Chapter 1: Onward, My Sisters!:
Winning Women for Politics, 1918–1920

Forward, onward my sisters! Suffrage is the gate through which you’ll enter the land you’ve so ardently sought. With conviction of titanic power, explode like dynamite the fetters that have chained you for centuries to superstition!
—Hedwig Dohm, late 1918, in Bärbel Clemens, “Menschenrechte haben kein Geschlecht”
[Election day is] an important day for the German woman. For the first time she [may] put her mark on the nation and show that her interests go beyond fashion, home, art, and socializing.
—Paul Block, “Die Frau an der Urne,” Berliner Tageblatt, 20 January 1919
Amid the tumult of the November Revolution, the Council of Peoples’ Deputies passed a law that allowed all women over the age of twenty to vote, starting with the January 1919 National Assembly election. Henceforth, German political culture was forever changed, as women became the majority of eligible voters. All political parties—including those that had opposed female suffrage—had to confront women as political actors for the first time. Recognizing women’s numerical power, they vigorously set out to win their vote. But uncertainty over how women would behave politically led parties in the immediate postwar years to bombard women with often contradictory messages as they searched for the key to unlock this new constituency.

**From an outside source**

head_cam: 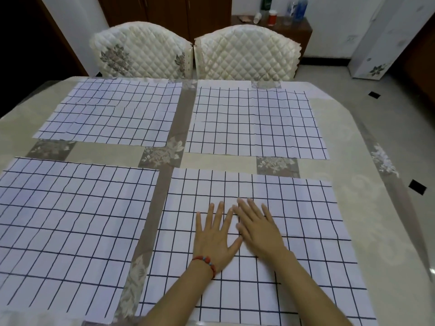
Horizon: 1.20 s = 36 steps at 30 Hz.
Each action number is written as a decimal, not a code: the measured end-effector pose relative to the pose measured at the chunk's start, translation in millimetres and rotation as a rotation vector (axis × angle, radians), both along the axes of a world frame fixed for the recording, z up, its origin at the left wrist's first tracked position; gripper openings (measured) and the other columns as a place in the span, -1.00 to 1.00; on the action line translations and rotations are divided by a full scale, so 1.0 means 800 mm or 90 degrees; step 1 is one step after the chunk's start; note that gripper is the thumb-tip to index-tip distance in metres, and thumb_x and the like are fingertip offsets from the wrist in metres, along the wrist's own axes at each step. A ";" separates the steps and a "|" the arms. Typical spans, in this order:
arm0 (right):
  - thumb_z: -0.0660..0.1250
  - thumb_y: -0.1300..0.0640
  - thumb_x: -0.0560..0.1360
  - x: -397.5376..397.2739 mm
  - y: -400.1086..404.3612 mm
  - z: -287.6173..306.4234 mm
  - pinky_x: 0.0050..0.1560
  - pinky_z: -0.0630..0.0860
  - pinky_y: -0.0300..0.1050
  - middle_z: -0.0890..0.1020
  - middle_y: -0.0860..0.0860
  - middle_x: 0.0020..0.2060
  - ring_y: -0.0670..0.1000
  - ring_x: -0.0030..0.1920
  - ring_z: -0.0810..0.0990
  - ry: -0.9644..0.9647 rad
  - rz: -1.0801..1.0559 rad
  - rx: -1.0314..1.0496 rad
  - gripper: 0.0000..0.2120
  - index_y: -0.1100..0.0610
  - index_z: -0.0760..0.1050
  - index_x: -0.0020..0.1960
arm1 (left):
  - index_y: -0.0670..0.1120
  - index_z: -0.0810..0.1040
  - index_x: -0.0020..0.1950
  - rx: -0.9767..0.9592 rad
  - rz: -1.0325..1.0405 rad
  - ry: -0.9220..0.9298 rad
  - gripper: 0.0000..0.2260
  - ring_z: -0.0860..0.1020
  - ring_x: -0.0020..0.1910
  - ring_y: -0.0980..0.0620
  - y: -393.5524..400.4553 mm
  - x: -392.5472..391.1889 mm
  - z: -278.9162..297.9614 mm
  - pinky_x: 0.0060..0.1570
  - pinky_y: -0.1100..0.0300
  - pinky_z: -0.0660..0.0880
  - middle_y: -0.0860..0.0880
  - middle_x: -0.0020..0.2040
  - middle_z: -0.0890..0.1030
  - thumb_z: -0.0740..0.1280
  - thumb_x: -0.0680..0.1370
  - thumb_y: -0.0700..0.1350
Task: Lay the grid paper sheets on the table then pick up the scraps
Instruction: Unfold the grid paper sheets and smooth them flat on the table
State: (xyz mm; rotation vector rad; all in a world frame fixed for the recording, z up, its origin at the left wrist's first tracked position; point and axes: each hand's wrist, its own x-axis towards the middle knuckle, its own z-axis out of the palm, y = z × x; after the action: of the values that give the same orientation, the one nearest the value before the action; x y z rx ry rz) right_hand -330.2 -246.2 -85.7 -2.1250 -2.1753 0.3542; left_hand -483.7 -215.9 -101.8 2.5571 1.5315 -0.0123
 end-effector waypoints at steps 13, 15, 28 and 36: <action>-0.29 -0.15 0.58 0.016 -0.010 0.010 0.48 -0.11 0.10 0.21 0.02 0.48 0.05 0.47 0.05 -0.019 -0.101 0.054 -0.44 0.02 0.14 0.46 | 0.08 0.04 0.49 -0.004 -0.006 0.006 -0.36 0.06 0.47 -0.07 0.000 -0.001 0.002 0.36 -0.15 -0.11 -0.03 0.50 0.23 -0.17 0.49 0.35; -0.29 -0.22 0.56 0.000 -0.042 -0.001 0.45 -0.27 -0.02 0.01 -0.10 0.50 -0.05 0.50 -0.07 0.003 -0.098 0.019 -0.46 -0.10 -0.02 0.49 | 0.08 0.04 0.49 -0.012 -0.008 0.002 -0.36 0.05 0.47 -0.07 0.000 0.000 0.001 0.36 -0.13 -0.14 -0.03 0.50 0.21 -0.16 0.49 0.36; -0.31 -0.29 0.42 0.063 -0.092 0.002 0.50 -0.25 0.03 -0.06 -0.07 0.53 -0.05 0.52 -0.17 0.031 -0.405 0.009 -0.31 -0.08 -0.08 0.50 | 0.04 -0.35 0.43 -0.110 0.142 -0.063 -0.18 -0.38 0.46 -0.12 -0.014 0.040 0.024 0.38 -0.13 -0.43 -0.05 0.40 -0.43 -0.56 0.25 0.40; -0.35 -0.29 0.40 0.067 -0.094 0.000 0.49 -0.26 0.05 -0.08 -0.05 0.53 -0.02 0.53 -0.18 0.021 -0.398 0.009 -0.28 -0.07 -0.11 0.51 | 0.16 -0.37 0.39 -0.071 0.129 -0.056 -0.26 -0.35 0.44 0.04 -0.025 -0.024 0.011 0.42 -0.05 -0.40 0.05 0.42 -0.38 -0.58 0.25 0.39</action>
State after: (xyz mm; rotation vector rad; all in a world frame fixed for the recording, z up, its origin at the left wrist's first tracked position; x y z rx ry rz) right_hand -276.9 -321.2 -85.8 -2.6050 -1.3739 0.3080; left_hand -502.6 -235.6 -92.9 2.2770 1.6970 0.0369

Bombardment is an apt metaphor here, as political campaigns had been likened to battles since the 1870s. This was even more the case after the revolution, which utilized the streets as a public forum like never before in Germany. Public space became the staging ground for the “propaganda wars” that became the Alltag, or everyday life, of Weimar politics.1 Between November 1918 and late 1920, the parties faced off in three major campaigns: the National Assembly contest of 19 January 1919, state elections in Prussia (which comprised three-fifths of the Reich) on 26 January 1919, and the Reichstag election of 6 June 1920. In this period, Germany was reeling from a military defeat for which the public had been wholly unprepared. The cease-fire terms kept a blockade in place until July 1919, stoking a black market and inflation that would burst into hyperinflation by 1923. These conditions bequeathed a crisis of legitimacy to the republic, and eventually, the parties identified with the new form of state. Despite some initial enthusiasm, such as that conveyed in the remarks of eighty-five-year-old feminist Hedwig Dohm, this republic would find few friends, coming under attack from both the Right and the radical Left, who treated it like an unwanted stepchild.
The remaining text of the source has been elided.